WORK ITEM = Look below for the line containing "instruction: provide the mask of every instance of the table"; write out that line and each one after it to the end, exactly, and nothing else.

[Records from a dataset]
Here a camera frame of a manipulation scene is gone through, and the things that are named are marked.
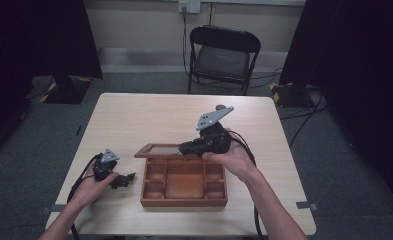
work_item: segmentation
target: wooden box
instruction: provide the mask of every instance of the wooden box
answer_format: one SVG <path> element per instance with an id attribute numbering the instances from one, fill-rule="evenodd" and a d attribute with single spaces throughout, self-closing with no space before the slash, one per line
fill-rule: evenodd
<path id="1" fill-rule="evenodd" d="M 135 154 L 146 158 L 140 202 L 144 207 L 224 207 L 224 166 L 183 156 L 178 144 L 147 144 Z"/>

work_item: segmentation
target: chair seat
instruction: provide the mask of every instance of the chair seat
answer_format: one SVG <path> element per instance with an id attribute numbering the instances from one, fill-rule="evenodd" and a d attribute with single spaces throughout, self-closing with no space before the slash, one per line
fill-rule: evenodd
<path id="1" fill-rule="evenodd" d="M 249 53 L 202 46 L 194 71 L 243 81 L 248 74 L 249 58 Z"/>

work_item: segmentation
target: table
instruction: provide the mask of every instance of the table
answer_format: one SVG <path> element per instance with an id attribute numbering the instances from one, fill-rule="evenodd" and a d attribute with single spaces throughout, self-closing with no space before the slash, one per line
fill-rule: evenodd
<path id="1" fill-rule="evenodd" d="M 76 220 L 80 234 L 144 236 L 256 235 L 253 202 L 246 186 L 226 171 L 228 203 L 224 208 L 143 208 L 140 193 L 145 159 L 134 154 L 147 143 L 182 143 L 199 136 L 203 113 L 223 104 L 234 111 L 220 120 L 240 133 L 278 198 L 307 235 L 316 231 L 298 172 L 272 99 L 247 96 L 105 93 L 97 102 L 56 204 L 68 193 L 88 161 L 106 148 L 121 159 L 115 171 L 136 172 L 127 188 L 107 188 Z M 52 213 L 49 226 L 59 213 Z"/>

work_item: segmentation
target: person's right hand
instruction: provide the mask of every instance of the person's right hand
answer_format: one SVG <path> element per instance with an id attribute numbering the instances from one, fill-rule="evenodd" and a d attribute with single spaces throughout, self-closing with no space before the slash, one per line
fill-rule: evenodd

ANSWER AREA =
instruction: provide the mask of every instance of the table
answer_format: one SVG <path> element per instance with an id attribute numbering the instances from one, fill-rule="evenodd" and a d attribute with single spaces throughout, self-closing with no space before the slash, one per line
fill-rule: evenodd
<path id="1" fill-rule="evenodd" d="M 76 220 L 80 234 L 144 236 L 256 235 L 253 202 L 246 186 L 226 171 L 228 203 L 224 208 L 143 208 L 140 193 L 145 159 L 134 154 L 147 143 L 182 143 L 199 136 L 203 113 L 223 104 L 234 111 L 220 120 L 240 133 L 278 198 L 307 235 L 316 231 L 298 172 L 272 99 L 247 96 L 105 93 L 97 102 L 56 204 L 68 193 L 88 161 L 106 148 L 121 159 L 115 171 L 136 172 L 127 188 L 107 188 Z M 52 213 L 49 226 L 59 213 Z"/>

work_item: segmentation
target: person's right hand
instruction: provide the mask of every instance of the person's right hand
answer_format: one SVG <path> element per instance with an id attribute numbering the instances from one, fill-rule="evenodd" and a d attribute with single spaces throughout, self-closing with no space before the slash, one per line
fill-rule: evenodd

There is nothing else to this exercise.